#### What to work on
When copying the data below, keep only the lines from the one with "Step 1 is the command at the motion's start" through the one with "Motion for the", word for word, and skip the pictures.

-------

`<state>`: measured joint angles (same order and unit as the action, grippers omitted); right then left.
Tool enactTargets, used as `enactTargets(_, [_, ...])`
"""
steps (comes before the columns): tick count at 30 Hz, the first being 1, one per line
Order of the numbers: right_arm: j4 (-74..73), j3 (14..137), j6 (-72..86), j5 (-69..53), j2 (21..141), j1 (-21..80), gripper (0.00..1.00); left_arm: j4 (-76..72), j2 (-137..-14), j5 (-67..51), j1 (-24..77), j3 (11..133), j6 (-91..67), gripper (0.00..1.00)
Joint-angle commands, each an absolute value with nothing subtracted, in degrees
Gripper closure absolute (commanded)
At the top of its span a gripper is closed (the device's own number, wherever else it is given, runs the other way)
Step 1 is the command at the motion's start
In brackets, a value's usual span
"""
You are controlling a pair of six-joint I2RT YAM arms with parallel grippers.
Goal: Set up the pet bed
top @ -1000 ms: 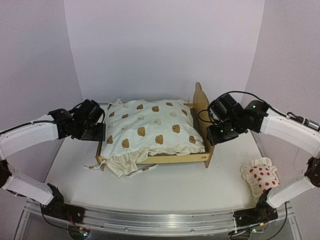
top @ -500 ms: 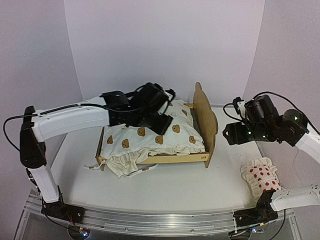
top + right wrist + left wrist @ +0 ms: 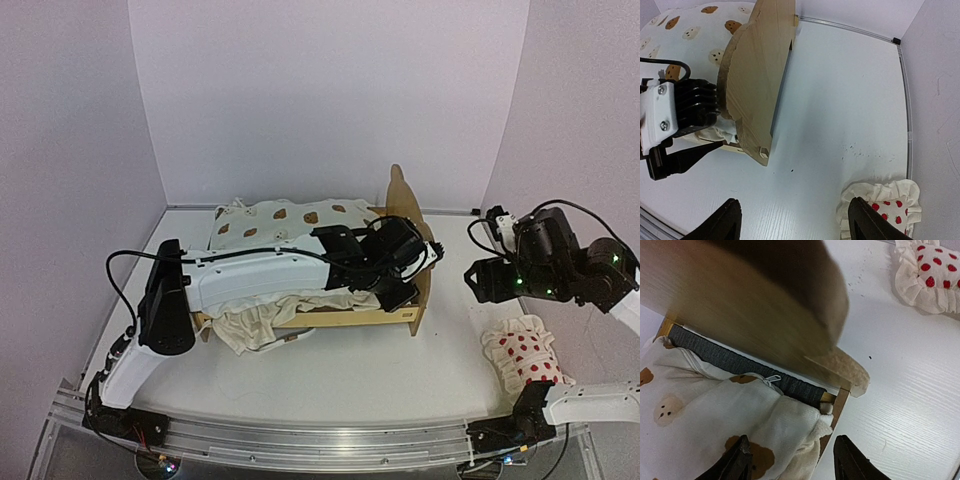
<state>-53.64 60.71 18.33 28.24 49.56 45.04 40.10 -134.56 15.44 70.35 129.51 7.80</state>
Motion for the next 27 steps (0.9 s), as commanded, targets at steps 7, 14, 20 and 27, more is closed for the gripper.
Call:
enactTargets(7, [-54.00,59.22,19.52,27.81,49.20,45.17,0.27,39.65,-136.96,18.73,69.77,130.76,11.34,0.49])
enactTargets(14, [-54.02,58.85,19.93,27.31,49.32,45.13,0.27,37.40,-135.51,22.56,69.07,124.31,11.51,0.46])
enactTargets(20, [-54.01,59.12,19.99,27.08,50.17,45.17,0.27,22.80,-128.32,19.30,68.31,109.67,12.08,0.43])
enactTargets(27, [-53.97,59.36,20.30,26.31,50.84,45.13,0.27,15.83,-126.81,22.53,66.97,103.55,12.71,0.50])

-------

#### Answer for the task
Step 1 is the command at the motion's start
In brackets, a value's usual span
"""
You are controlling a pair of six-joint I2RT YAM arms with parallel grippers.
Goal: Set up the pet bed
top @ -1000 ms: 
top @ -500 ms: 
top + right wrist + left wrist @ +0 ms: 
<state>-53.64 60.71 18.33 28.24 49.56 45.04 40.10 -134.56 15.44 70.35 129.51 7.80</state>
Motion for the next 27 steps (0.9 s), as commanded, targets at steps 7, 14, 20 and 27, more is closed for the gripper.

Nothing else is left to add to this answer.